## Task
Retype exactly the lines that run from the start of the data to the line holding "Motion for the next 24", including both, and only those.

## Exercise material
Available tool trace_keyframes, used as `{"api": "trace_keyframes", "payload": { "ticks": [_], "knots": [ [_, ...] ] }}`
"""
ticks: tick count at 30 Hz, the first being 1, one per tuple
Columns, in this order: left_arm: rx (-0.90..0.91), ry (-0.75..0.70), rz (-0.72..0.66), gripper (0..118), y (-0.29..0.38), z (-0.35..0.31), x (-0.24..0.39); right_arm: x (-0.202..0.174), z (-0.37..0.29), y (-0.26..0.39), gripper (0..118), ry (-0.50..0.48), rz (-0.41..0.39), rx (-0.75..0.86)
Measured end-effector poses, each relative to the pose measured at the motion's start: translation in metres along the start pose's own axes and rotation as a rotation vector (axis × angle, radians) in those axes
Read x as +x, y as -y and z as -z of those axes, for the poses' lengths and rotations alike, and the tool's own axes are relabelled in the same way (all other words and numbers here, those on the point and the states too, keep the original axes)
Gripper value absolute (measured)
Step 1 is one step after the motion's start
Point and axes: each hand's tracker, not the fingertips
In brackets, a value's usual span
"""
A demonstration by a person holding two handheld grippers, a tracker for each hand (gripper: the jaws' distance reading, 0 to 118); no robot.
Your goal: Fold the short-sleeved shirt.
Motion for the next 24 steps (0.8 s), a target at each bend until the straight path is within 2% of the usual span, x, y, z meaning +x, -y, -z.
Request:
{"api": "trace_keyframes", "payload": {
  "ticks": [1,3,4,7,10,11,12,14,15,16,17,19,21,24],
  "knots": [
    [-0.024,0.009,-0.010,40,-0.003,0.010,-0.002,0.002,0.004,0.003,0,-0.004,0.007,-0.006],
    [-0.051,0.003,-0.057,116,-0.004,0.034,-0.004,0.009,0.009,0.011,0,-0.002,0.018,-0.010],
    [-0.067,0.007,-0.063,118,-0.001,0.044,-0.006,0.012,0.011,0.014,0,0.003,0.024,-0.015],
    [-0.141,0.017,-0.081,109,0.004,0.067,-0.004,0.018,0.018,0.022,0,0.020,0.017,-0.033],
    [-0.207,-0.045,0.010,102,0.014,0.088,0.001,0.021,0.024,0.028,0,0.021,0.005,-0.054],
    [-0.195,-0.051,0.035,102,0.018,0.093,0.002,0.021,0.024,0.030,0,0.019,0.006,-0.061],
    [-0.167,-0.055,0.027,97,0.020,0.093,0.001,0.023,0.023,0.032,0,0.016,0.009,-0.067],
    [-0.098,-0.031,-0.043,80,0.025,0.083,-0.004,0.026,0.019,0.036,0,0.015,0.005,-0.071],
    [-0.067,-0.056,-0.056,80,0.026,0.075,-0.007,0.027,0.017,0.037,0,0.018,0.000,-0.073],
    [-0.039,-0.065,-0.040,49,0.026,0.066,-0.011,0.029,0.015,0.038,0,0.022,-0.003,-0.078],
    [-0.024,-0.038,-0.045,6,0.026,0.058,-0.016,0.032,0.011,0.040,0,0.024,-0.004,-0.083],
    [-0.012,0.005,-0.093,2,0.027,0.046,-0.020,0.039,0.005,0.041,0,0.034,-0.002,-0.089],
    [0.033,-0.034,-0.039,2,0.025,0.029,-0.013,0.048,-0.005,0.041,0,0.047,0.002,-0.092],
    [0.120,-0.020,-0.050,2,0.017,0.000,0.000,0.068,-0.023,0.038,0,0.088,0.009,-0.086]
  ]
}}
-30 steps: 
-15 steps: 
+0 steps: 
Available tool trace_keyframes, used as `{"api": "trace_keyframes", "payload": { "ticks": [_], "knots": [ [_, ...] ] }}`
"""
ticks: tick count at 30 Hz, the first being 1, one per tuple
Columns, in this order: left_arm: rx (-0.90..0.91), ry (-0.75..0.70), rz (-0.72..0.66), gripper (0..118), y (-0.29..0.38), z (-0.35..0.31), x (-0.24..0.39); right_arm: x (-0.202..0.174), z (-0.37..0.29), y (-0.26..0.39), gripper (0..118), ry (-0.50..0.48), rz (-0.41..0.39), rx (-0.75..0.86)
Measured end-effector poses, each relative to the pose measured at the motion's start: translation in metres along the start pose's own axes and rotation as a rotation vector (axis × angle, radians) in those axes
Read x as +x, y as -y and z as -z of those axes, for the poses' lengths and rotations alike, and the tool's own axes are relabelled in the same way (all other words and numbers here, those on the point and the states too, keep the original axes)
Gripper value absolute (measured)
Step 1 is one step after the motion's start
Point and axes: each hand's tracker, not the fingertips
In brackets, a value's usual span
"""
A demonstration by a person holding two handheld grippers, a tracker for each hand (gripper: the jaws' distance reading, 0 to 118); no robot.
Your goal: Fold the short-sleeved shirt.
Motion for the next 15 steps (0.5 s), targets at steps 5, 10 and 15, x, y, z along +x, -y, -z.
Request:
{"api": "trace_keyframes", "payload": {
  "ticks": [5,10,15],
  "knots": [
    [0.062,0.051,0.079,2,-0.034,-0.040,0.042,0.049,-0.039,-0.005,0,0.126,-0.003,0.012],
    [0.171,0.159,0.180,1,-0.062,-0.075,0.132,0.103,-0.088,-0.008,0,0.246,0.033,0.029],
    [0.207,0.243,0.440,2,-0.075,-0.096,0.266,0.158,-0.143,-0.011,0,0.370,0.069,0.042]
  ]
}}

## Answer box
Available tool trace_keyframes, used as `{"api": "trace_keyframes", "payload": { "ticks": [_], "knots": [ [_, ...] ] }}`
"""
ticks: tick count at 30 Hz, the first being 1, one per tuple
Columns, in this order: left_arm: rx (-0.90..0.91), ry (-0.75..0.70), rz (-0.72..0.66), gripper (0..118), y (-0.29..0.38), z (-0.35..0.31), x (-0.24..0.39); right_arm: x (-0.202..0.174), z (-0.37..0.29), y (-0.26..0.39), gripper (0..118), ry (-0.50..0.48), rz (-0.41..0.39), rx (-0.75..0.86)
Measured end-effector poses, each relative to the pose measured at the motion's start: translation in metres along the start pose's own axes and rotation as a rotation vector (axis × angle, radians) in those axes
Read x as +x, y as -y and z as -z of those axes, for the poses' lengths and rotations alike, and the tool's own axes are relabelled in the same way (all other words and numbers here, those on the point and the states too, keep the original axes)
Gripper value absolute (measured)
Step 1 is one step after the motion's start
Point and axes: each hand's tracker, not the fingertips
In brackets, a value's usual span
"""
A demonstration by a person holding two handheld grippers, a tracker for each hand (gripper: the jaws' distance reading, 0 to 118); no robot.
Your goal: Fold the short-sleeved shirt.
Motion for the next 24 steps (0.8 s), a target at each bend until the straight path is within 2% of the usual span, x, y, z meaning +x, -y, -z.

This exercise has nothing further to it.